中国の地方政府、”陰の銀行”で膨らむ債務

水面下で進む"危機”

高金利の信託融資

信託融資は中国の債務問題を探るうえで有効な手がかりとなる。銀行融資とは異なり、信託会社は通常、投資資金を集めるために金融商品の販売資料で融資先を公表している。さらに、投資資金がどのように活用されるかといった詳細も公表していることが多い。

信託融資は通常の銀行借り入れや債券・株式市場で資金を調達できない借り手にも貸し出しを行う。Use-Trust のデータをみると信託融資を含むシャドーバンキングの不透明な世界が浮かび上がってくる。

リサーチ会社CNベネフィットのFan Jie氏は「現時点で信託融資は中国に参入する上で最もハードルが低い資金調達方法だ。そのため、もちろん借り入れコストは高くなる」と指摘する。

ロイターが分析した信託商品は、投資家に対して年9─12%のリターンを提供する。これは銀行が販売する金融商品の通常のリターン(5─7%)を大きく上回る。

通常融資の1─2%となる信託会社への手数料を入れると、地方政府や企業は1─2年の借り入れに最大15%の金利を支払う。一方、同様の銀行融資の金利は7%程度。高金利により債務返済は困難になり、借り換えがますます増える。

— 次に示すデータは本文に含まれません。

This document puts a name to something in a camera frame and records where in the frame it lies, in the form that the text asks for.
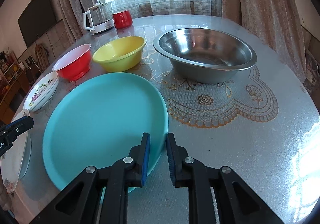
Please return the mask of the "wooden cabinet with shelves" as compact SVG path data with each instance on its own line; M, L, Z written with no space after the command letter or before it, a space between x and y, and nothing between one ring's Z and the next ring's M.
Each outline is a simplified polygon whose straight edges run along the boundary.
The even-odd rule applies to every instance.
M14 52L1 52L1 125L8 124L30 89L25 69Z

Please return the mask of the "black wall television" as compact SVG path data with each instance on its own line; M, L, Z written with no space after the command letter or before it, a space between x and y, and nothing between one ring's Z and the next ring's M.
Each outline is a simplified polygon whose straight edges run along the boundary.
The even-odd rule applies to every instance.
M17 20L26 47L57 23L51 0L31 0Z

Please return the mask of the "white glass electric kettle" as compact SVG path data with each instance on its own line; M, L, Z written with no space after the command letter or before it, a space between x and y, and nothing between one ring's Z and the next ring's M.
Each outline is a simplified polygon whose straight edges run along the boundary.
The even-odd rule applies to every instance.
M82 27L92 34L98 34L114 27L108 3L95 3L82 14Z

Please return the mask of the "large stainless steel bowl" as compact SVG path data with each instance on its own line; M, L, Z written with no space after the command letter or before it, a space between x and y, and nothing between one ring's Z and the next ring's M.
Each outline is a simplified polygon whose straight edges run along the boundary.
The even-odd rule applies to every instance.
M153 47L168 58L180 75L200 83L230 80L257 62L255 51L227 32L205 28L181 28L163 32Z

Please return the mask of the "red plastic bowl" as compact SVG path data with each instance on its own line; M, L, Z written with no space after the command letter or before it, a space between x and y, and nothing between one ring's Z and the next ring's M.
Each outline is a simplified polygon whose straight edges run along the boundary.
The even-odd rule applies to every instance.
M53 66L52 71L68 80L77 81L91 68L91 44L83 44L63 55Z

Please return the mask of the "teal round plastic plate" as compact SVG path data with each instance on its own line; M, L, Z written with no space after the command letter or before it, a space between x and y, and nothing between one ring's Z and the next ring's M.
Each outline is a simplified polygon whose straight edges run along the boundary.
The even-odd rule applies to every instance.
M135 74L97 76L73 89L54 109L42 143L46 172L62 190L86 167L108 167L128 156L146 132L152 171L168 132L163 96Z

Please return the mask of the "yellow plastic bowl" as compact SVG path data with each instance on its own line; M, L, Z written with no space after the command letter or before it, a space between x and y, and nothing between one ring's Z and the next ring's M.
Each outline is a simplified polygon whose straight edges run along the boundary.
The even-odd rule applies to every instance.
M140 62L145 46L146 39L143 37L122 37L100 47L92 60L108 73L127 71Z

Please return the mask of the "white dragon phoenix plate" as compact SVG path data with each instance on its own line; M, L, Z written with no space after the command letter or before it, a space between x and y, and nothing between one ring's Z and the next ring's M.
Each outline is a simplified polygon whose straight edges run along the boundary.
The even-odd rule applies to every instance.
M28 131L13 142L13 147L1 156L1 175L7 192L12 194L17 186L21 173L23 157L27 145Z

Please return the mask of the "wooden chair by wall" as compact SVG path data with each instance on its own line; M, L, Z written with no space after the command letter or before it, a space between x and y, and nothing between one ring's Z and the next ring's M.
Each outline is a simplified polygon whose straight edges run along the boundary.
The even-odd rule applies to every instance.
M37 60L37 65L41 71L44 71L49 67L48 51L43 45L36 45L35 55Z

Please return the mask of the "beige patterned curtain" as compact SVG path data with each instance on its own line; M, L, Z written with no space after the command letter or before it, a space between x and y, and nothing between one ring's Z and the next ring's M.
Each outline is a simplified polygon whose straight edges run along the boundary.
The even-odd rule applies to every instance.
M305 81L305 46L295 0L222 0L222 16L256 35Z

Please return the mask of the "red ceramic mug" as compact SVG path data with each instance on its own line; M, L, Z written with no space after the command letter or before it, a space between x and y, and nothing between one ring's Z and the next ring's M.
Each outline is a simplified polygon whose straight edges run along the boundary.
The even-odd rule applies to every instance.
M116 29L124 29L133 24L133 20L129 10L116 12L112 16Z

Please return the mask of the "white floral rose plate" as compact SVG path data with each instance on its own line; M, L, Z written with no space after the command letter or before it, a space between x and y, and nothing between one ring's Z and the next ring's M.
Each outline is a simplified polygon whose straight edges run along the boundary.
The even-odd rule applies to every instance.
M59 80L60 77L56 71L52 71L41 78L27 95L23 108L29 112L40 110L52 98Z

ロイターの調べでは、信託融資のうち、借り換えに使われたのは4%に過ぎなかった。ただ、37%は「運転資金」や「流動性確保」など使途があいまいで、専門家はこうした融資もたいていは借り換えのための資金調達、と指摘する。さらに8%は使途が明らかにされていない。

ある信託会社の幹部は、地方政府は、新規融資を既存の債務返済に充てる方法を心得ている、と指摘。「審査を行っている段階でそれは分かるが、指摘する者は誰もいない」と語った。

天津市の例

中国で5番目の規模の天津市の例をみると、赤字を抱える地方政府や企業がいかに中国のシャドーバンキングに頼っているかを垣間見ることができる。

ロイターの信託データの分析と天津市が公開している同市最大の資金調達機関の資料によると、同市が過去の債務返済のために高金利の資金調達に依存していることが明らかになる。

同市は金融センターの創設に向け2009年から1600億ドル以上を投じている。これは三峡ダム建設に投じられた資金の約3倍。

2011年には16.4%の成長を記録した天津市だが、47の超高層ビルが建設された金融地区は、国内最大の無用の産物となっている。北京に既にオフィスを構えている主要金融機関が天津市でもさらにプレゼンスを高める理由は見当たらない。

地方政府は直接資金を借り入れることが禁じられているため、天津市も他の都市同様、資金調達機関を通じて借り入れを行った。

融資関連資料によると、同市が債務返済のために新規融資を受けたことは明らかになっていない。ただ、借入額や時期をみれば返済のための資金調達であることはほぼ間違いない。

Use-Trust Studioのデータによると、2012年の春に同市の最大の資金調達機関であるTianjin Infrastructure Construction and Investment Group と子会社は信託融資で40億元を借り入れたが、その大半は金利が10%を上回っていた。

CITICトラストからの20億元の融資に関しては、CITICのウェブサイトでは、調達資金は複数のプロジェクトの建設および運転資金に充てられる、と公表されている。

ただ、新規融資から数日以内に、30億元相当の2009年融資の元本と金利支払いが期日を迎えることをみれば、資金が実際にプロジェクトのために使われたかは疑わしい。

CITICトラストのバイスプレジデントWang Daoyuan氏は、貸し手にとり、貴重な顧客の融資が返済期限を迎える時に新規融資を行うのはよくあることだ、と語った。

天津市公表資料によると、同市の資金調達機関は、2013─2019年の間に2460億元の融資処理コストに直面する。投資のマイナスリターンが何年も続き投資コストを回収できる見込みが当面ないなか、天津市は債務返済のための借り入れ継続を余儀なくされる可能性が高い。